WHAT TO WORK ON:
Whenever the word "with" turns up in a line of the data below, copy that line.

INPUT DATA:
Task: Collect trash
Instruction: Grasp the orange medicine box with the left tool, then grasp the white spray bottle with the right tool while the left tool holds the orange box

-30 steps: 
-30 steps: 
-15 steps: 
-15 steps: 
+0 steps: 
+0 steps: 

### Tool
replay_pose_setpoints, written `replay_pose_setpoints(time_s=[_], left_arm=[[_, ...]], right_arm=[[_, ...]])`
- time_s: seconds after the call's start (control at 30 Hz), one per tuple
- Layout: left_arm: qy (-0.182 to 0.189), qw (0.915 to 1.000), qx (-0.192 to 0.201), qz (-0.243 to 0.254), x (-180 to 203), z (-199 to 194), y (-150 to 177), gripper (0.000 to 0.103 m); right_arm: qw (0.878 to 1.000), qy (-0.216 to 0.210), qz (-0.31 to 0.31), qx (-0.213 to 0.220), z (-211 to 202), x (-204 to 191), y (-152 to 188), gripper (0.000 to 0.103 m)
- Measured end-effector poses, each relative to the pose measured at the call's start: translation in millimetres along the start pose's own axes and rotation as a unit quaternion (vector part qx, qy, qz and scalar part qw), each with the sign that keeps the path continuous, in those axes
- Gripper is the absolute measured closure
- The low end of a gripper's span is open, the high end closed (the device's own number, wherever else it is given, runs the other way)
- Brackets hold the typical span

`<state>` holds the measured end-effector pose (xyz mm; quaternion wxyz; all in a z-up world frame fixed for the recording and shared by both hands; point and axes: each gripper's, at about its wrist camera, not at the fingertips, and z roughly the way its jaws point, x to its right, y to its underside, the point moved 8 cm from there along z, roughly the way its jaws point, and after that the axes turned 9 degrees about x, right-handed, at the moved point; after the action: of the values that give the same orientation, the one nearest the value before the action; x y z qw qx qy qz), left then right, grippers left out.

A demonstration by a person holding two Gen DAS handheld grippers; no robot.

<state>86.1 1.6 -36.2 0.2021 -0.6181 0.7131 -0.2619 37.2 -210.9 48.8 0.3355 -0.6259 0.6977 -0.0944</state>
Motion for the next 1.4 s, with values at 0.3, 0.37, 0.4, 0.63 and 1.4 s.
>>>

EXERCISE OUTPUT:
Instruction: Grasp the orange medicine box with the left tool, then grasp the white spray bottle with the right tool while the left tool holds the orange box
- Measured end-effector poses, each relative to the pose measured at the call's start: translation in millimetres along the start pose's own axes and rotation as a unit quaternion (vector part qx, qy, qz and scalar part qw), each with the sign that keeps the path continuous, in those axes
Motion for the next 1.4 s, with values at 0.3, 0.37, 0.4, 0.63 and 1.4 s.

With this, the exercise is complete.